Select tensor in a batch of sequences


(Felix Kreuk) #1

Hi all,

Goal: select the last item in a PackedSequence for each sequence in the batch.

I have a tensor of shape [16,80,300] (batch_size X sequence_len X features), which is the output of an LSTM. The sequences are zero-padded so I also have a list of indexes of length [16] which specify their length.

I basically want to select the last item in the sequence for each sequence in the batch (e.g. first seq may be of length 40, next one is of length 60, etc.), so I would end up with a [16,300] tensor. But, since the sequences are of variable length I cant just do input[:, -1, :], because every sequences has its own length.

I saw this thread and tried to replicate but having some trouble:

x = torch.FloatTensor(16,80,300)  # rnn output
idx = torch.LongTensor([random.randint(10,79) for i in xrange(16)])  # list of lengths
x.gather(1, idx.view(-1, 1, 1))

but I get: RuntimeError: Expected tensor [16 x 1 x 1], src [16 x 80 x 300] and index [16 x 1 x 1] to have the same size in dimension 1 at /Users/soumith/miniconda2/conda-bld/pytorch_1501999754274/work/torch/lib/TH/generic/THTensorMath.c:445.


(Marcin Elantkowski) #2

Note, that if you can feed a PackedSequence into your LSTM (of hidden size 300), you can get the last hidden states directly, by simply calling

_, last_states, _ = lstm(my_packed_tensor)

As for the error, you could do

idx = idx.view(-1, 1, 1).expand(-1, 1, hidden_dim) and then gather should work.
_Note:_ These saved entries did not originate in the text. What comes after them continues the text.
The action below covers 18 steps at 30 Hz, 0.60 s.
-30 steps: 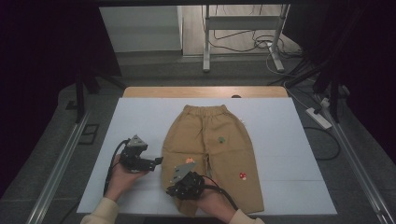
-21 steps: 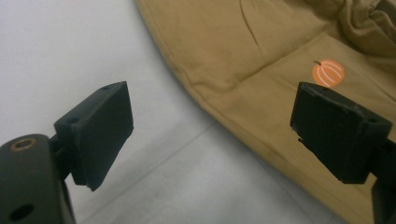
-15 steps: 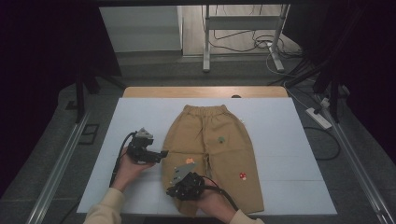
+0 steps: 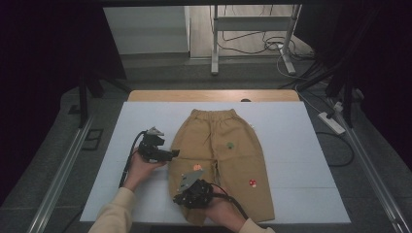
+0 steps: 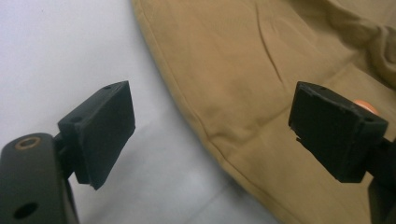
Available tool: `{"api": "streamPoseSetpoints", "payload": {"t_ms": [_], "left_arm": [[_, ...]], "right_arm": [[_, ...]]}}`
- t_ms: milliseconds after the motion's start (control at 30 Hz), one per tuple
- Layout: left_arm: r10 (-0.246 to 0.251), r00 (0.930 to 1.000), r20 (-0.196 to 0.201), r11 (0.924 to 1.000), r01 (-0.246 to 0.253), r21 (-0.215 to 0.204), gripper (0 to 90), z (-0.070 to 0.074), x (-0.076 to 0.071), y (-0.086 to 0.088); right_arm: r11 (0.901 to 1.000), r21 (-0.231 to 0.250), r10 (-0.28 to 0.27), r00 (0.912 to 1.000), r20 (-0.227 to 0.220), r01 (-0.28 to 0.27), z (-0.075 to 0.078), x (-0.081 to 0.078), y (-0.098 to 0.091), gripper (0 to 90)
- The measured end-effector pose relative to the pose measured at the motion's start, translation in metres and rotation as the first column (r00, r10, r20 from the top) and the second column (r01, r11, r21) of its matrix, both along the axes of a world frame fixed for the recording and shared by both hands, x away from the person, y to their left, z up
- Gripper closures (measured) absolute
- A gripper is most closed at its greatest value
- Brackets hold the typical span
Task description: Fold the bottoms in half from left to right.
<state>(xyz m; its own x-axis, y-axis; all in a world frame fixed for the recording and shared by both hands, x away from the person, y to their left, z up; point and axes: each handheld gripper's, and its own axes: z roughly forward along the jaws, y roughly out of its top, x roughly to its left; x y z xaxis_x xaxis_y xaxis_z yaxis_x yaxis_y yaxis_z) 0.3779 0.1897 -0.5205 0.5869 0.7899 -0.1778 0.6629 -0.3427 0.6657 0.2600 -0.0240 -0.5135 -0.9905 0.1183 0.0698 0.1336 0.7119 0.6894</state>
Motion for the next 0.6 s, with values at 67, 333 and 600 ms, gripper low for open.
{"api": "streamPoseSetpoints", "payload": {"t_ms": [67, 333, 600], "left_arm": [[0.005, 0.9999, -0.015, 1.0000, -0.005, 0.007, 15.3, -0.001, 0.005, 0.000], [-0.004, 0.9997, -0.023, 1.0000, 0.004, 0.006, 15.4, -0.002, 0.012, 0.000], [-0.014, 0.9990, -0.043, 0.9997, 0.015, 0.017, 16.2, -0.008, 0.021, -0.008]], "right_arm": [[1.0000, 0.001, 0.000, 1.0000, -0.001, 0.000, 0.000, 0.000, 0.000, 85.3], [1.0000, 0.007, -0.002, 1.0000, -0.001, 0.002, 0.000, 0.000, -0.001, 85.3], [1.0000, 0.003, -0.002, 1.0000, 0.003, 0.002, 0.000, -0.001, -0.001, 85.3]]}}
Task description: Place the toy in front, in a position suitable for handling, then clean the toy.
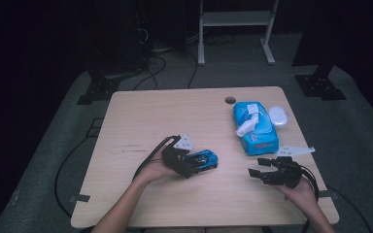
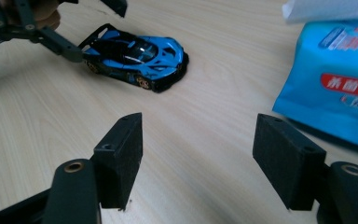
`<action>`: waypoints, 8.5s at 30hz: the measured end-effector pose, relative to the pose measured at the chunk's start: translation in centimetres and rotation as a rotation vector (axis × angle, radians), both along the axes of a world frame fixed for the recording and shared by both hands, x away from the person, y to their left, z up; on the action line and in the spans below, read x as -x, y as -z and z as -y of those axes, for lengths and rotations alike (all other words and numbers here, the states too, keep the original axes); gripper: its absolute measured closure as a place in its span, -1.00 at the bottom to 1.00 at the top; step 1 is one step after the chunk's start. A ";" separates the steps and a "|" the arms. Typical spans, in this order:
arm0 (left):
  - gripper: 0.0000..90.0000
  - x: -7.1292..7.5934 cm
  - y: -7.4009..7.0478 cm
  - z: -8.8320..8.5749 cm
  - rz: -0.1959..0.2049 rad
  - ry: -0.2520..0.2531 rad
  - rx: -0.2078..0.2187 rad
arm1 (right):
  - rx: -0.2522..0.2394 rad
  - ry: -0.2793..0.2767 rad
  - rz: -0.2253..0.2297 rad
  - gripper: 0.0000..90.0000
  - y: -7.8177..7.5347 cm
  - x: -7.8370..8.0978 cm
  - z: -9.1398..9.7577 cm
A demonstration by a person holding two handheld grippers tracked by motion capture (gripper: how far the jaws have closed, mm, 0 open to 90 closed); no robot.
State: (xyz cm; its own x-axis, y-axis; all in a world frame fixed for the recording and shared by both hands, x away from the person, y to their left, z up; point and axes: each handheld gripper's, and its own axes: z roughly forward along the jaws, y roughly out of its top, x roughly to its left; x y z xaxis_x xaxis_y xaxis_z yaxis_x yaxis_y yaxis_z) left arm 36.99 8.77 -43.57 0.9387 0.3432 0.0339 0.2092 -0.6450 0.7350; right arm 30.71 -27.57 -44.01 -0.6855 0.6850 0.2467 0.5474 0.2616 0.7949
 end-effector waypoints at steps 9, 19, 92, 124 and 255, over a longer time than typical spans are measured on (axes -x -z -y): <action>-0.85 1.2 -0.7 -1.6 0.055 -0.037 0.065 | 0.023 -0.011 0.021 -0.28 -1.7 -1.4 -0.6; -0.85 0.9 -0.6 -2.9 0.047 -0.080 0.116 | 0.055 0.052 0.080 -0.28 -5.0 -5.1 -0.8; -0.85 0.2 3.1 -4.5 -0.007 -0.098 0.025 | 0.060 -0.335 -0.097 0.90 -3.4 -6.5 -14.6; -0.54 0.0 3.6 -3.3 0.011 -0.031 -0.059 | 0.179 -0.221 0.120 0.75 1.4 -5.3 -15.8; -0.48 1.0 4.0 -2.7 -0.002 0.090 -0.052 | 0.227 -0.135 0.043 0.80 1.7 -5.1 -11.0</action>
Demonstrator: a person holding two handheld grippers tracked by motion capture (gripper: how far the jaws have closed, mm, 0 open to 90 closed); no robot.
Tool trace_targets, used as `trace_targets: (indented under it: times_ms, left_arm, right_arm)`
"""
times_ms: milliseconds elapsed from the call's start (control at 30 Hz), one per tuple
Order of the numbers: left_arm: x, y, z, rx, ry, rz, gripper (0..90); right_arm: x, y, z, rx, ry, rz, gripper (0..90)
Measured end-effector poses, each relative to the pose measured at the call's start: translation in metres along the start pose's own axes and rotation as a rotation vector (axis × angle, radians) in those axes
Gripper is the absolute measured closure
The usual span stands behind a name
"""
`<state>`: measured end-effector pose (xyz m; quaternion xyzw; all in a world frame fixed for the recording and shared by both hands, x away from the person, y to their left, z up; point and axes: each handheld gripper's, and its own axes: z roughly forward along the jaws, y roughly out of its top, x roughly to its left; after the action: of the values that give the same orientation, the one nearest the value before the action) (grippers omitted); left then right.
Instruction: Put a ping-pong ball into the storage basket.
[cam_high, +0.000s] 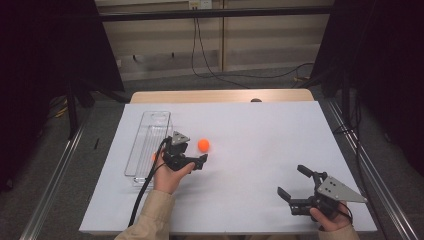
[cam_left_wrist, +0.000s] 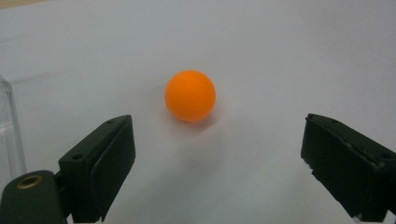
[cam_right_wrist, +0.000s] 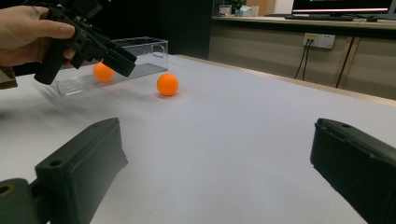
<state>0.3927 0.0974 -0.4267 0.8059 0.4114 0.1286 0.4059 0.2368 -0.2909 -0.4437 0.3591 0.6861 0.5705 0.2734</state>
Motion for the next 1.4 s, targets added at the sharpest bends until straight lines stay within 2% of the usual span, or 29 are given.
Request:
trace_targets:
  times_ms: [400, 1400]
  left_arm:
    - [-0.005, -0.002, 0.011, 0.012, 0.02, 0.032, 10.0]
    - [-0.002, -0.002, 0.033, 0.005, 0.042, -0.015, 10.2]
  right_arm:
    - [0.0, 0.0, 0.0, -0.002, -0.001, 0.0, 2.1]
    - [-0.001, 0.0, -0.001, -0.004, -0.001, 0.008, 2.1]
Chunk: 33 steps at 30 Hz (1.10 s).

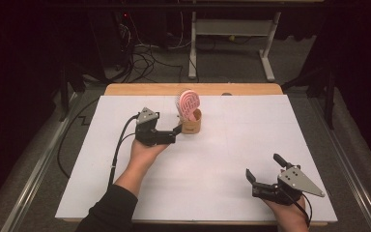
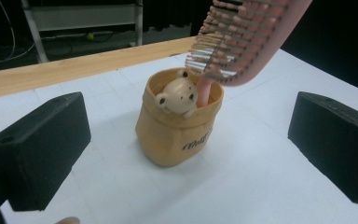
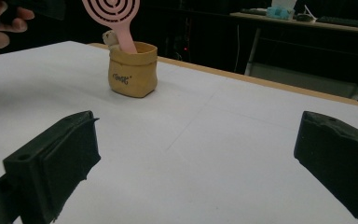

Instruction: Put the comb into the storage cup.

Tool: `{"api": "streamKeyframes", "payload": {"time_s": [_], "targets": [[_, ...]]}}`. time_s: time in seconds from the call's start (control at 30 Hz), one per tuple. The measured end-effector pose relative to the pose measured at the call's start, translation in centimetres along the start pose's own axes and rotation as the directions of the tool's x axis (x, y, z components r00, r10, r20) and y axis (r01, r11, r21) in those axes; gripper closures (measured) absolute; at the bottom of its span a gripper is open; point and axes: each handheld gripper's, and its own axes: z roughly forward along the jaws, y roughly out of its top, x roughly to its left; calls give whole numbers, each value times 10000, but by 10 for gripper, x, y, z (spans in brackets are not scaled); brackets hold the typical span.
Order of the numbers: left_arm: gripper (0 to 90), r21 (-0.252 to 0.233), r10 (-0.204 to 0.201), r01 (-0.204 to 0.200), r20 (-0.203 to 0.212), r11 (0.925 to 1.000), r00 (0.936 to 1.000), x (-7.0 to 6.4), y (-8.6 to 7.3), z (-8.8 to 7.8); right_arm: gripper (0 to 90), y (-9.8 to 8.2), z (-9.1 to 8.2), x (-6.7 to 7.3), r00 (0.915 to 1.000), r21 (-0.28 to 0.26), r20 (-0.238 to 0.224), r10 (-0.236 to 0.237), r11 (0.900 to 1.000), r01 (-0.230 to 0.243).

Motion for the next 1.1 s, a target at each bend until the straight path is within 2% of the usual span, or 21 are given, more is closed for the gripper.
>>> {"api": "streamKeyframes", "payload": {"time_s": [0.27,0.37,0.53,0.63,0.73,0.87,0.97,1.1], "targets": [[0,74,54,-53,-87,10000,9999,3,-22,-24,5,0,-1,1,10000,-8,29,-16,10000,16],[0,54,150,-149,-273,9999,9995,6,-31,-37,5,1,-1,0,10000,-16,52,-34,10000,34],[0,17,-23,24,-442,10000,9990,13,-43,-58,5,0,-1,0,10000,7,56,-58,10000,58],[0,-32,136,-138,-533,9999,9985,14,-48,-72,4,0,-1,1,10000,6,71,-53,10000,52],[0,13,299,-299,-696,9996,9971,14,-52,-86,5,0,-1,1,10000,23,59,-43,10000,43],[0,-92,249,-257,-854,9996,9960,11,-60,-103,5,0,0,2,10000,38,65,-68,10000,68],[0,4,360,-362,-1149,9993,9927,6,-72,-109,5,-1,0,2,9999,53,61,-110,9999,110],[0,-81,198,-208,-1070,9998,9941,2,-88,-116,5,-1,-1,2,9999,46,96,-128,9999,128]]}}
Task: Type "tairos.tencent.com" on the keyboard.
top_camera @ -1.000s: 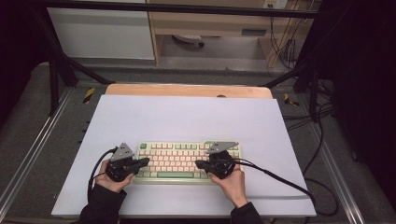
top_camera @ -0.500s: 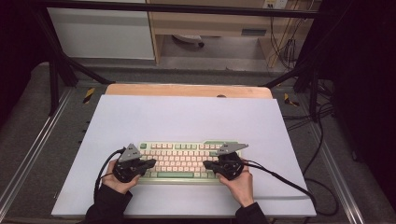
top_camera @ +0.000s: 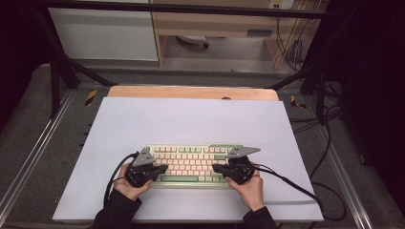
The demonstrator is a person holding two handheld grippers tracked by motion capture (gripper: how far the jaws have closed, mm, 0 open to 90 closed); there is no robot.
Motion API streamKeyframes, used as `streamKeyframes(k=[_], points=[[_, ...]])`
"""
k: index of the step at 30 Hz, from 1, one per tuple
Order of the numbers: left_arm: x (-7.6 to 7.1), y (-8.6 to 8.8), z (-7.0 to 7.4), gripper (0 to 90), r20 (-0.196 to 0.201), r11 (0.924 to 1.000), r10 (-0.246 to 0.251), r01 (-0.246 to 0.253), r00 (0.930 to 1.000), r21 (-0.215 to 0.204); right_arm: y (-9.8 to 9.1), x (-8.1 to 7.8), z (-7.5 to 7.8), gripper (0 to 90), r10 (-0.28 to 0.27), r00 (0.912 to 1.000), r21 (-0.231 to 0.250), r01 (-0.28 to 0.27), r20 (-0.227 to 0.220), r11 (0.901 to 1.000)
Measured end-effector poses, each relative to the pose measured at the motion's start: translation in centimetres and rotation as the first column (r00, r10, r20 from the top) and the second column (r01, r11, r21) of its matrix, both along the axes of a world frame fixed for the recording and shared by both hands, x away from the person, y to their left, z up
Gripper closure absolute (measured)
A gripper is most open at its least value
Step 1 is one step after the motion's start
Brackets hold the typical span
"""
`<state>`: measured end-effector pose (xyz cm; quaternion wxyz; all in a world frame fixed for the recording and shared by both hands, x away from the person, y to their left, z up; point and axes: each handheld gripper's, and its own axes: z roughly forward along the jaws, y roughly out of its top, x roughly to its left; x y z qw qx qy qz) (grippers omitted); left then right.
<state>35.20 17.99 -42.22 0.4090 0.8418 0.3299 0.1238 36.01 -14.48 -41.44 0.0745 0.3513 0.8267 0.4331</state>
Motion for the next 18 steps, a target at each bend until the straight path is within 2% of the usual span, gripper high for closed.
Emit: streamKeyframes(k=[10, 18], points=[[0.02, -0.55, -0.63, 89.8, -0.01, 0.9997, -0.015, 0.016, 0.9998, 0.019, 0.04, 0.05, -0.26, 90.0, 0.003, 1.0, -0.004, -0.003, -0.004, 1.0], [-0.02, -0.51, -0.72, 89.8, -0.005, 0.9997, -0.016, 0.016, 0.9999, 0.016, -0.05, 0.05, -0.26, 90.0, 0.004, 1.0, -0.01, -0.004, -0.005, 0.9999]])
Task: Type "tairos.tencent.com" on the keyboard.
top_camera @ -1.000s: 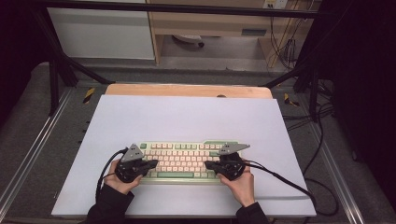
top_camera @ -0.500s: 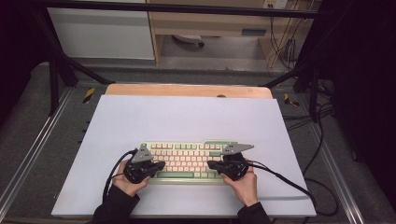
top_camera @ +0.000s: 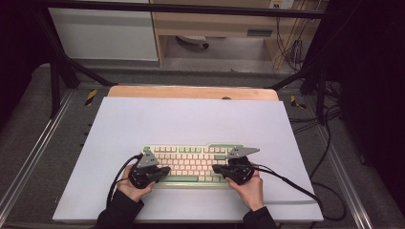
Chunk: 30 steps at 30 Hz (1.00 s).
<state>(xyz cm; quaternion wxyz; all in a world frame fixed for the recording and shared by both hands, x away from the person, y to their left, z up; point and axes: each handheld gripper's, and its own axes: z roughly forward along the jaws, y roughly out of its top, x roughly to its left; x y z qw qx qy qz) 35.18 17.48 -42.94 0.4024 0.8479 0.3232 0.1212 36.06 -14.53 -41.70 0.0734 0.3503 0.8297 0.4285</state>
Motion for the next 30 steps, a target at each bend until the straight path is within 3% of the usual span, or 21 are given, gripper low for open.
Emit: streamKeyframes(k=[11, 30], points=[[-0.1, -0.1, -0.2, 89.8, 0.002, 1.0, -0.005, 0.005, 1.0, 0.008, 0.0, 0.0, 0.0, 90.0, -0.002, 1.0, -0.003, 0.002, -0.002, 1.0], [-0.3, 1.0, 1.0, 89.8, 0.022, 0.9998, 0.011, -0.011, 0.9997, -0.018, 0.1, 0.0, -0.2, 90.0, 0.003, 1.0, -0.007, -0.003, -0.006, 1.0]])
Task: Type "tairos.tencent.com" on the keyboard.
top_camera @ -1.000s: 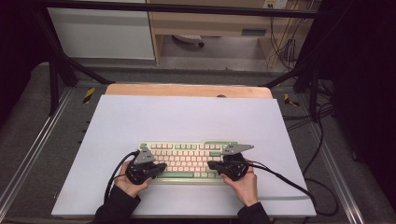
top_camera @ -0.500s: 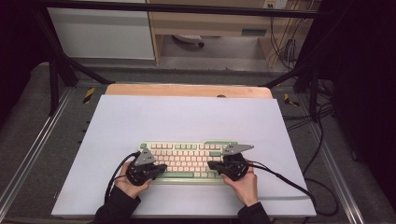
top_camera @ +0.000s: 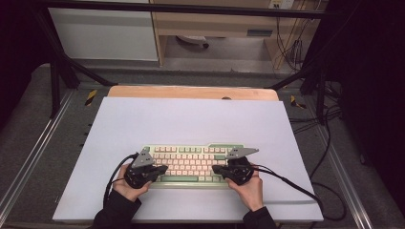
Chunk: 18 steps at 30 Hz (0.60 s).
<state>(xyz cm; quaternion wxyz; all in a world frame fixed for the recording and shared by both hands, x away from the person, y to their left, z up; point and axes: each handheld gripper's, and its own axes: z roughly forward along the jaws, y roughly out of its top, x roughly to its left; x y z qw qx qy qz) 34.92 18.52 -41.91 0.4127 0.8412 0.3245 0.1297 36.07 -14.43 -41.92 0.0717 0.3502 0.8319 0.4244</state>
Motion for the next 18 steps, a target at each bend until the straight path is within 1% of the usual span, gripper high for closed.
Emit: streamKeyframes(k=[10, 18], points=[[0.38, 0.47, 0.56, 89.8, 0.003, 0.9997, 0.022, -0.022, 0.9998, -0.011, 0.07, 0.03, -0.12, 90.0, 0.002, 1.0, -0.001, -0.002, -0.002, 1.0], [0.83, 0.38, 0.99, 89.8, 0.011, 0.9994, 0.032, -0.032, 0.9994, -0.013, 0.06, 0.03, -0.1, 90.0, 0.003, 1.0, -0.002, -0.003, -0.003, 1.0]])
You could also use advanced indexing I think:

row_indices = th.arange(0, batch_size).long()
col_indices  = seq_lengths - 1
last_states_indexed = full_output[row_indices, col_indices, :]

Here’s a quick test that what I’m saying makes sense:

# ------- Import -------
import torch as th
import torch.nn as nn
from torch.nn.utils.rnn import pack_padded_sequence as pack, pad_packed_sequence as pad
from torch.autograd import Variable as V

import numpy as np

# ------- Setup -------
th.manual_seed(42)

batch_size  = 4
max_seq_len = 5
feature_dim = 5
hidden_dim  = 3

seq_lengths  = [4, 3, 2, 1]

# model and data
lstm = nn.LSTM(feature_dim, hidden_dim, batch_first=True)
x    = V(th.randn(batch_size, max_seq_len, feature_dim))

# "padding"
for i, idx in enumerate(seq_lengths):
    x[i, idx:, :] = 0

    
# ------- Using PackedSequence -------     
x_packed = pack(x, seq_lengths, batch_first=True)
_, (last_states_packed, _) = lstm(x_packed)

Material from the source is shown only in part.